FM1010 bridge near Colony Ridge

Six Years After Harvey, Bridge Still Blown Out at Colony Ridge

Two weeks short of Harvey’s sixth anniversary, FM1010, the main north/south artery between Huffman and Cleveland is still blown out due to excessive, uncontrolled runoff from Colony Ridge. Colony Ridge is the world’s largest trailer park and it’s just upstream near the East Fork San Jacinto in Liberty County. The productivity loss of local residents could easily have added up to half of a billion dollars by now.

Photos taken 8/12/23

I took all the photos below from a helicopter on Saturday, 8/12/23.

Blown out portion of FM1010, aka the Huffman-Cleveland Road and Plum Grove Road
The washout forces tens of thousands of nearby residents to take detour.

During rush hours, the backups on FM2090 from traffic trying to get to US59 can stretch miles because of failure to repair this bridge.

The washed out bridge lies at the end of this 2-mile Colony Ridge water cannon.
This Colony Ridge drainage ditch, like most others, does not have backslope interceptor swales to help control erosion or runoff.
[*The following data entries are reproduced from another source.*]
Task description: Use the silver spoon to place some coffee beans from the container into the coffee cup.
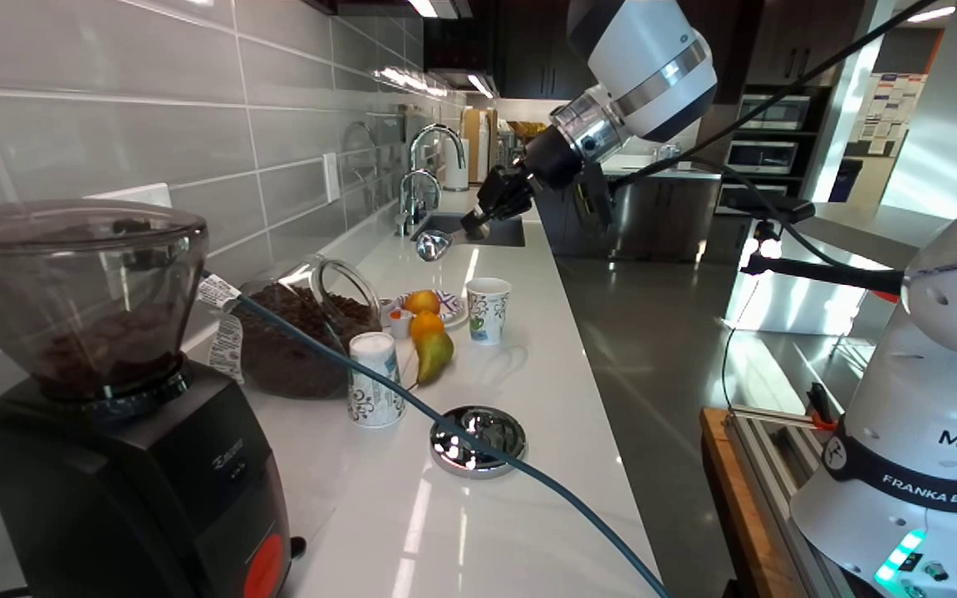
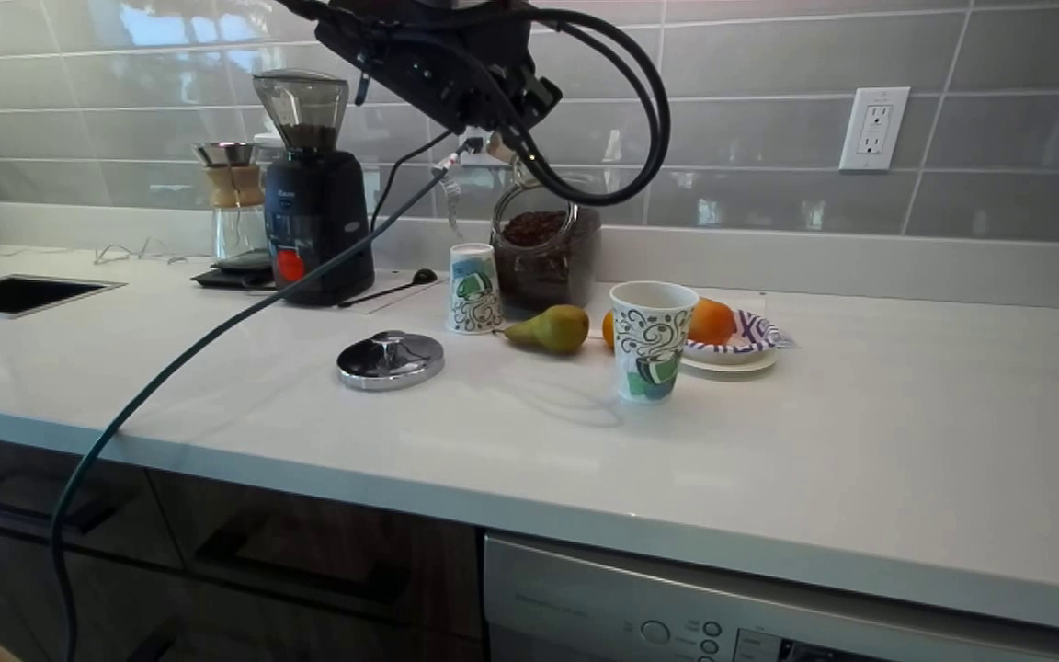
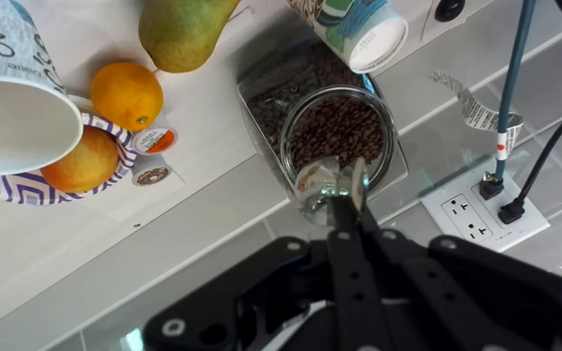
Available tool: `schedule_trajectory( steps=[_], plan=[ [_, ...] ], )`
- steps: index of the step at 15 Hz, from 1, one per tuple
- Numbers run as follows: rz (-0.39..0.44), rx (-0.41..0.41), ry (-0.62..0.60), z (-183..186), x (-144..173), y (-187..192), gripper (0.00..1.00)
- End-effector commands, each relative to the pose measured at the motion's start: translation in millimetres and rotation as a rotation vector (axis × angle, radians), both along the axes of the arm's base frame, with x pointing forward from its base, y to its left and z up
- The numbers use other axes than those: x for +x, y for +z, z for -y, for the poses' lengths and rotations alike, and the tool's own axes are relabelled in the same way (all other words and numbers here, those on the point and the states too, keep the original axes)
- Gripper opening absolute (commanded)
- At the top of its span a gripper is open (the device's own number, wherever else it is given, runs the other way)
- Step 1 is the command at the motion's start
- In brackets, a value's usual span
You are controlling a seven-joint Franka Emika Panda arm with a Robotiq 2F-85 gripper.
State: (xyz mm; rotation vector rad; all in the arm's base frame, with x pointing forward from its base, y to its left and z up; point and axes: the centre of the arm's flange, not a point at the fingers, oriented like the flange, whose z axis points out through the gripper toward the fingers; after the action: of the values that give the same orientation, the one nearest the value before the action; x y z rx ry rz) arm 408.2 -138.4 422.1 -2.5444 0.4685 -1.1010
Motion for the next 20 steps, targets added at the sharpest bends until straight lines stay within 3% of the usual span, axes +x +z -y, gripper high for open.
schedule_trajectory(
  steps=[1,13,20],
  plan=[
    [-0.037,0.055,-0.011,9,27,15,0.01],
    [-0.127,0.207,-0.006,3,88,6,0.01],
    [-0.178,0.238,-0.026,-8,121,-16,0.01]
  ],
)
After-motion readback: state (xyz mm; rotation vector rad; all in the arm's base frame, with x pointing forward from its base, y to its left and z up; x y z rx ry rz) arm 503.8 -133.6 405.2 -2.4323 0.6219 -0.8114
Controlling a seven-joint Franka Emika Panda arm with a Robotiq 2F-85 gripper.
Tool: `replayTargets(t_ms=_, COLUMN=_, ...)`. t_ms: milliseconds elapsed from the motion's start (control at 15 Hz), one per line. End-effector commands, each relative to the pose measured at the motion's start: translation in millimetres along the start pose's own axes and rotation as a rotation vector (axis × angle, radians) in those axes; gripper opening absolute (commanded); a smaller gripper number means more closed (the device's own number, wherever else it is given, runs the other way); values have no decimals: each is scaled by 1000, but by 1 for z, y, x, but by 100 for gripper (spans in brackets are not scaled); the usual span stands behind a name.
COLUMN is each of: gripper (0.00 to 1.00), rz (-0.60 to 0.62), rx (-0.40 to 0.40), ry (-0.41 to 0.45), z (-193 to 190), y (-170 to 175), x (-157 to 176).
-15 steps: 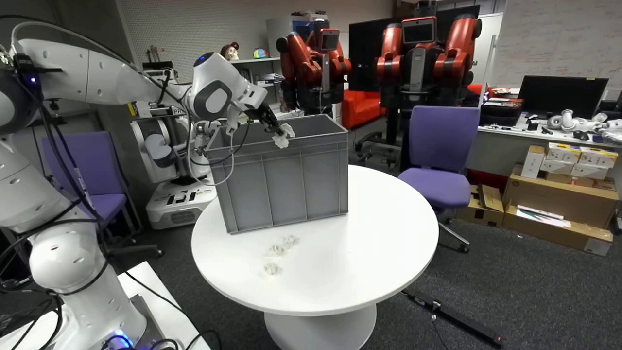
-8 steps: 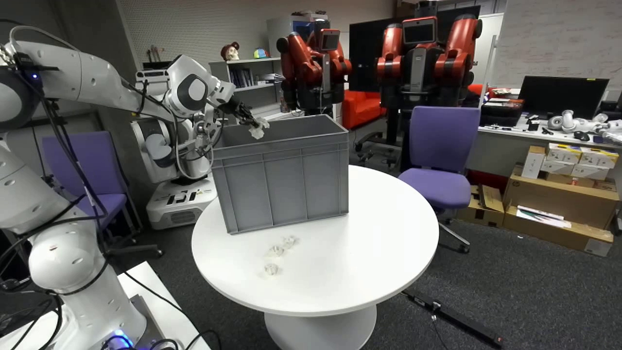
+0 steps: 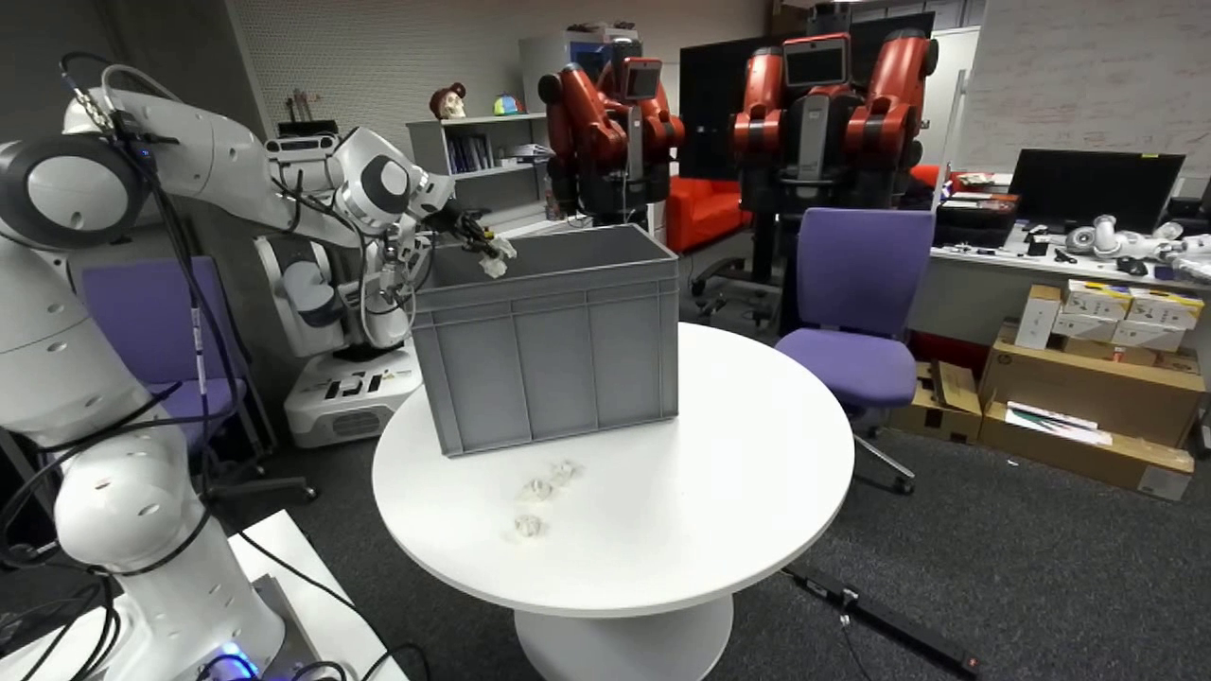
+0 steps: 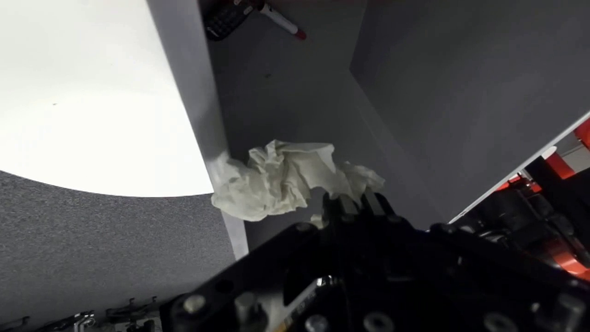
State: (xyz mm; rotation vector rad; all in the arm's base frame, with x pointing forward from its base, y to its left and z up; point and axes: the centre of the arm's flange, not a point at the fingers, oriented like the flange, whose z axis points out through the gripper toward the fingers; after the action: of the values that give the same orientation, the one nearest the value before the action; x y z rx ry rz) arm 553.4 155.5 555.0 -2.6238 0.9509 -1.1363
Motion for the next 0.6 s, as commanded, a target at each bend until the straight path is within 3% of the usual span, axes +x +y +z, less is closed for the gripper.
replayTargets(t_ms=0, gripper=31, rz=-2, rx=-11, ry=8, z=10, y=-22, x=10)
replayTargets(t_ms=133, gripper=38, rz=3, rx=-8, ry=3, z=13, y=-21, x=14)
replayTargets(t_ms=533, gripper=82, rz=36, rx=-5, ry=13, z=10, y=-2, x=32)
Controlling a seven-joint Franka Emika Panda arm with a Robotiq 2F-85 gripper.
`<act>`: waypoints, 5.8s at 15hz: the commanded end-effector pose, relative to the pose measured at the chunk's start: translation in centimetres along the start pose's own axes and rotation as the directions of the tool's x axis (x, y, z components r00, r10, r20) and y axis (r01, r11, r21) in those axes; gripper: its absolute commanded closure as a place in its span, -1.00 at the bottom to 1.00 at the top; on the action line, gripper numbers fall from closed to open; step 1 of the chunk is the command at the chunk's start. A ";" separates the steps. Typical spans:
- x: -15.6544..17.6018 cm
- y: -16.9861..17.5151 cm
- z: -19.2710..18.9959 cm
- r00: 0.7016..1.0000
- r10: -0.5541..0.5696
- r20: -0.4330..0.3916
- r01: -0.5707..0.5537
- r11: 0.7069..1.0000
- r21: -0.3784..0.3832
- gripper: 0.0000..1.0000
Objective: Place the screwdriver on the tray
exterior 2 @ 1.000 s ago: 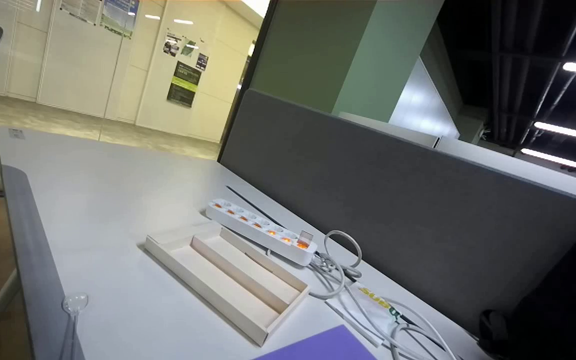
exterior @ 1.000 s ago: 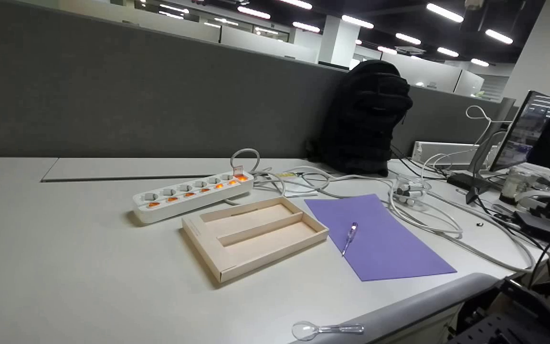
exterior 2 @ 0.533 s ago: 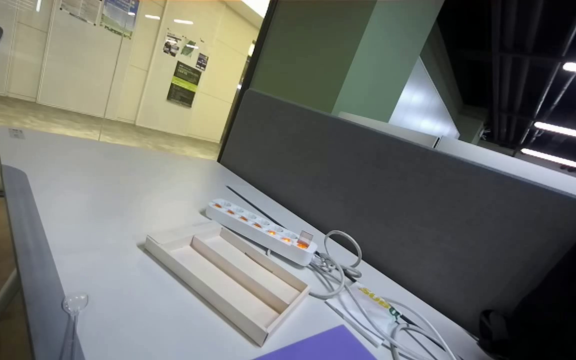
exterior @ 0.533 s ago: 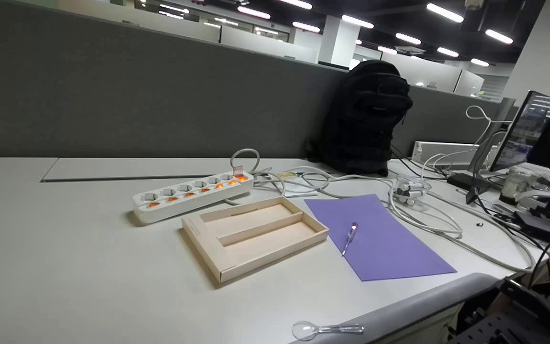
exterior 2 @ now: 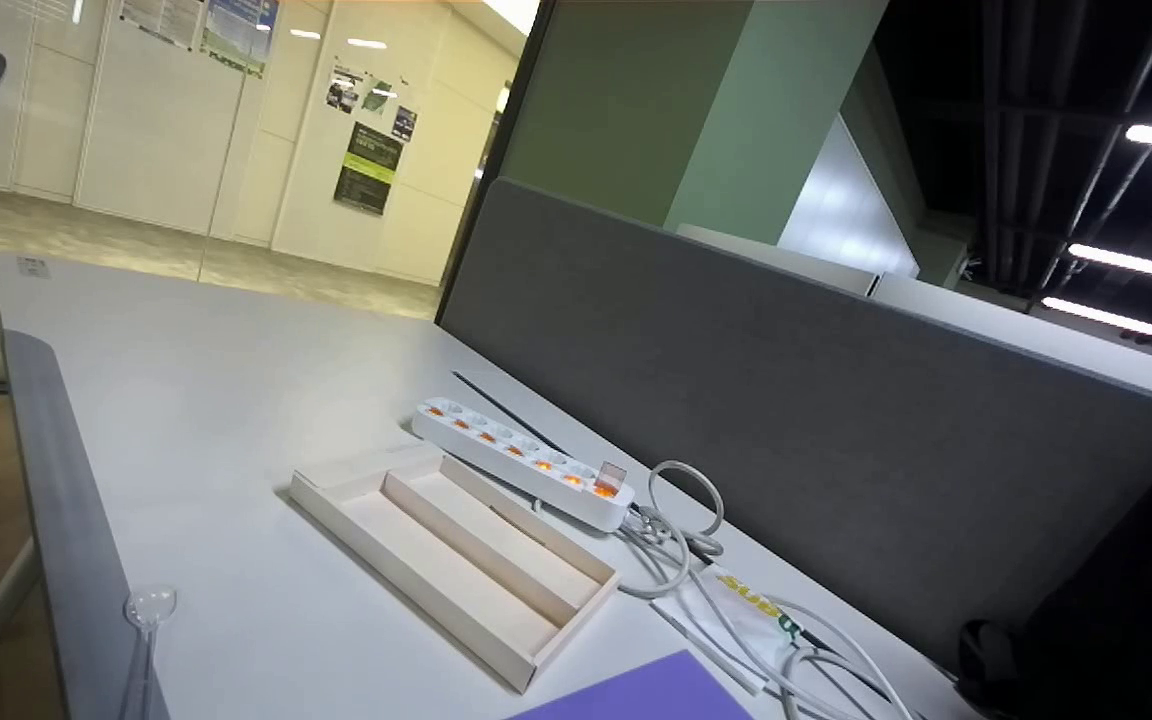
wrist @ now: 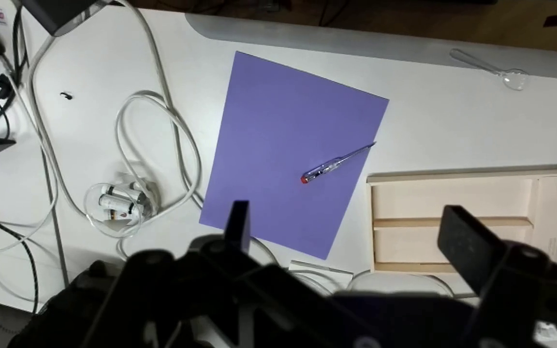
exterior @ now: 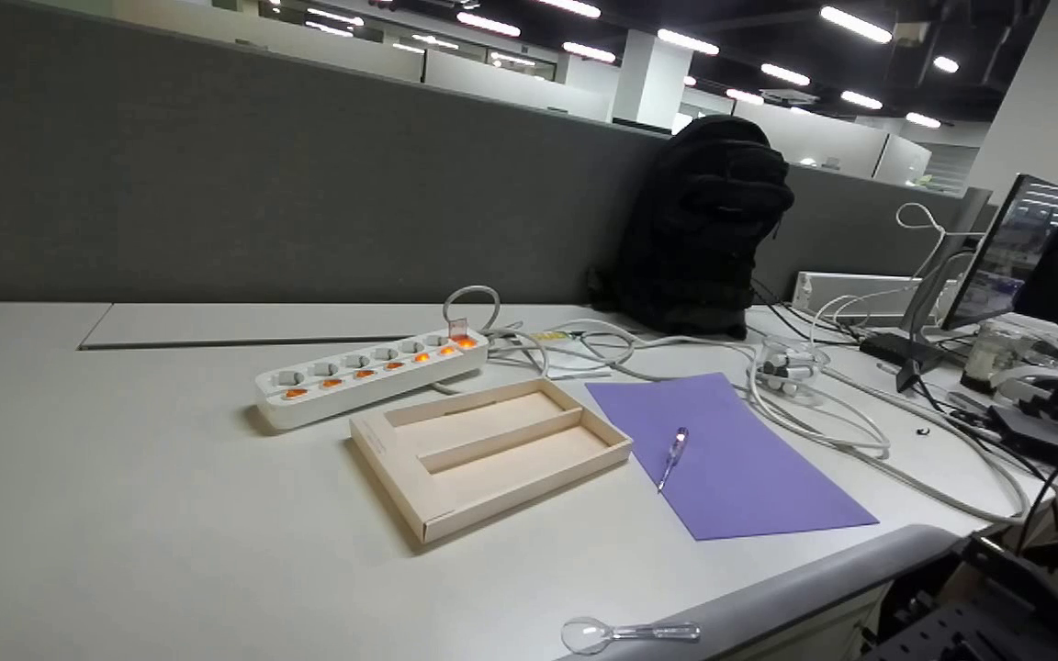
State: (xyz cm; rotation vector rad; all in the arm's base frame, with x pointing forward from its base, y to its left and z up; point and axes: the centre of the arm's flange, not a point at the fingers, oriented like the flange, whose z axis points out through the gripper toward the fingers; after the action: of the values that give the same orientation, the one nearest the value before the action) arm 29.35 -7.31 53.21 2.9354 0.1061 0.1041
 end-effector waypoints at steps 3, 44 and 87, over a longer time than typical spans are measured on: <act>1.4 4.7 5.9 0.981 0.192 0.001 -0.192 0.981 0.012 -1.00; 11.9 -0.5 34.0 0.677 0.722 0.145 -0.736 0.668 0.108 -1.00; 14.0 -2.2 42.0 0.682 0.722 0.115 -0.731 0.673 0.111 1.00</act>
State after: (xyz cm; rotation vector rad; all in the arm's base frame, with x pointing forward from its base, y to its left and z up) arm 46.71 -12.92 11.42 2.8844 -1.1540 0.0843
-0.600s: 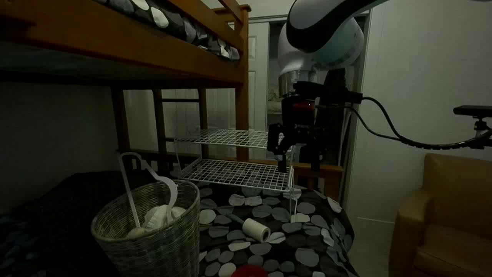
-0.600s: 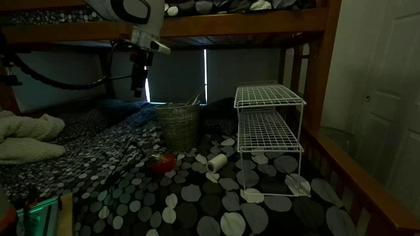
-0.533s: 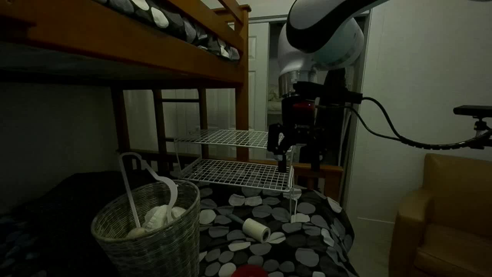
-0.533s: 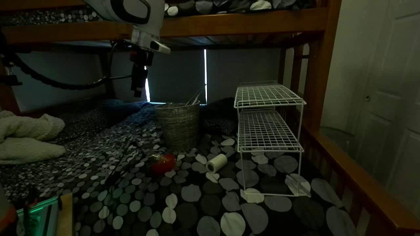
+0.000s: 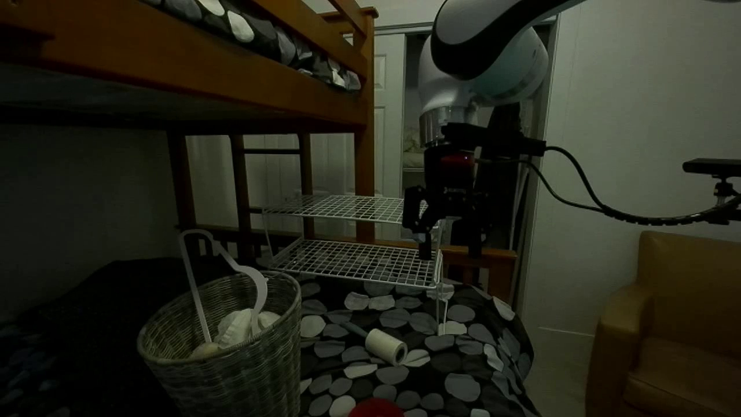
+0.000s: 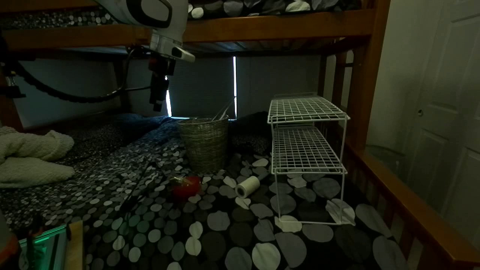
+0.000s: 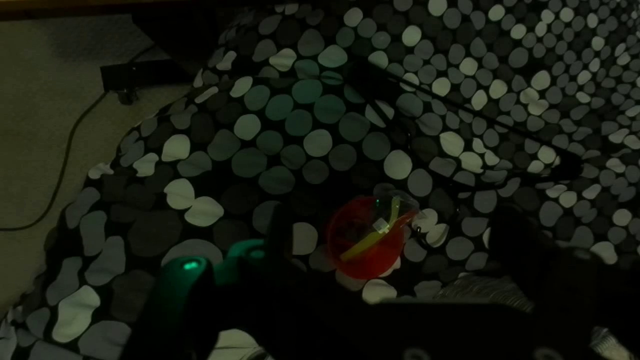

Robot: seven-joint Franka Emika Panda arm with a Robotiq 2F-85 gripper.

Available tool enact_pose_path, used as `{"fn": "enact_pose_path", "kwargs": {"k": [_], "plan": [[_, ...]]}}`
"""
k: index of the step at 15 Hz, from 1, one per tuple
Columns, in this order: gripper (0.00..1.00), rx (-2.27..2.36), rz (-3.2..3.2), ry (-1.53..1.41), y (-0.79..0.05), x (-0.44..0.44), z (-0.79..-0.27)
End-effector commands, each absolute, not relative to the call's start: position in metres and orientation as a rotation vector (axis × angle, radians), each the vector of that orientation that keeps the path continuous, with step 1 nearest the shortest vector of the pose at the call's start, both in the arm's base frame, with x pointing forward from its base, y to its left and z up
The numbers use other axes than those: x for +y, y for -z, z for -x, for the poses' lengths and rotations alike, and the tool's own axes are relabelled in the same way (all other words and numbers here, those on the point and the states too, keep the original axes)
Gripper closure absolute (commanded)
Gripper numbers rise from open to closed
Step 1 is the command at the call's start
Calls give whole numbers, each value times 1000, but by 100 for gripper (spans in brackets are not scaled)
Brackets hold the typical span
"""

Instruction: Move the white clothes hanger from the basket to the bed

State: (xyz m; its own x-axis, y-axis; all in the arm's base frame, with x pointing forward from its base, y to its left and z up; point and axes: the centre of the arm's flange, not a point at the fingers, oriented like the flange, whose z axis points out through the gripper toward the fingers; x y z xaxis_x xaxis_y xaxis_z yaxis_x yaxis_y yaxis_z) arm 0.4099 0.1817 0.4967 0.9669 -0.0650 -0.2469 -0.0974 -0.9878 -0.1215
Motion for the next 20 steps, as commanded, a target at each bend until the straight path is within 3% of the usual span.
{"fn": "enact_pose_path", "kwargs": {"k": [1,10,19,20], "plan": [[0,124,2983,-368,-497,182,-410],[0,307,2830,237,-442,27,-483],[0,-428,2906,-45,-462,85,-502],[0,-303,2900,18,-456,75,-489]]}}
Neither does this part of Colony Ridge have detention basins to help reduce the amount of runoff flowing into the East Fork San Jacinto.

Estimated Cost of Delays

I wonder if it’s even possible to accurately calculate the number of “people hours” lost to the senseless washout of the FM1010 bridge. But I will try.

For the sake of argument:

  • Assume 10,000 commuters are inconvenienced for an hour a day (half hour each way).
  • Multiply that times 365 days and then again by 6 years. You come close to 22 million hours.
  • Now multiply that times $25/hour.

Assuming these numbers are even in the ballpark, the washout could have cost local residents more than half of a billion dollars. Geez! How much can a twin culvert bridge and some blacktop cost?!

Expansion Accelerates Despite Access Issue

But that hasn’t stopped the Colony Ridge developer from expanding.

Colony Ridge now comprises more than 30 square miles. It has virtually doubled in size in the last two years. Landsat photo from 7/18/23 courtesy of Google Earth.

The development started around 2010. It now occupies 50% more land than Kingwood, which is now more than 50 years old.

The developer must be banking on a rapid increase in demand. He reportedly advertises in Mexico and Central America. The pitch: “Own your piece of America.”

Here’s what that looks like:

Note how the back yard is eroding into the drainage ditch. Photo courtesy of Chris Russo.

Long-Time Plum Grove Resident Worries about Evacuation During Storms

The long ditch above drains into Rocky Branch. According to a long-time Plum Grove resident, the stream was completely invisible from FM1010 “back in 2008 and 2011 even.” Then, he says, “Colony Ridge excavators and dozers showed up.” They widened and deepened the stream, but on the Colony Ridge side of the culverts only! 

According to the resident, FEMA engineers have told Plum Grove that an actual bridge is now required to convey all the water and survive any length of time. 

The resident vividly recalls Hurricane Rita approaching the Texas coastline in 2005 – before Colony Ridge. He said, “There was complete gridlock thru the City of Plum Grove as people from the Crosby and Beaumont areas were trying to evacuate inland. Plum Grove Road was bumper to bumper for 3 full days. Residents could not leave or get back home due to the gridlock thru our little city. How will THAT play out when the next Cat IV or V storm approaches us now that all the dense forests have been cleared?”

Good question!

Posted by Bob Rehak on 8/13/23

2175 Days since Hurricane Harvey

The thoughts expressed in this post represent opinions on matters of public concern and safety. They are protected by the First Amendment of the US Constitution and the Anti-SLAPP Statute of the Great State of Texas.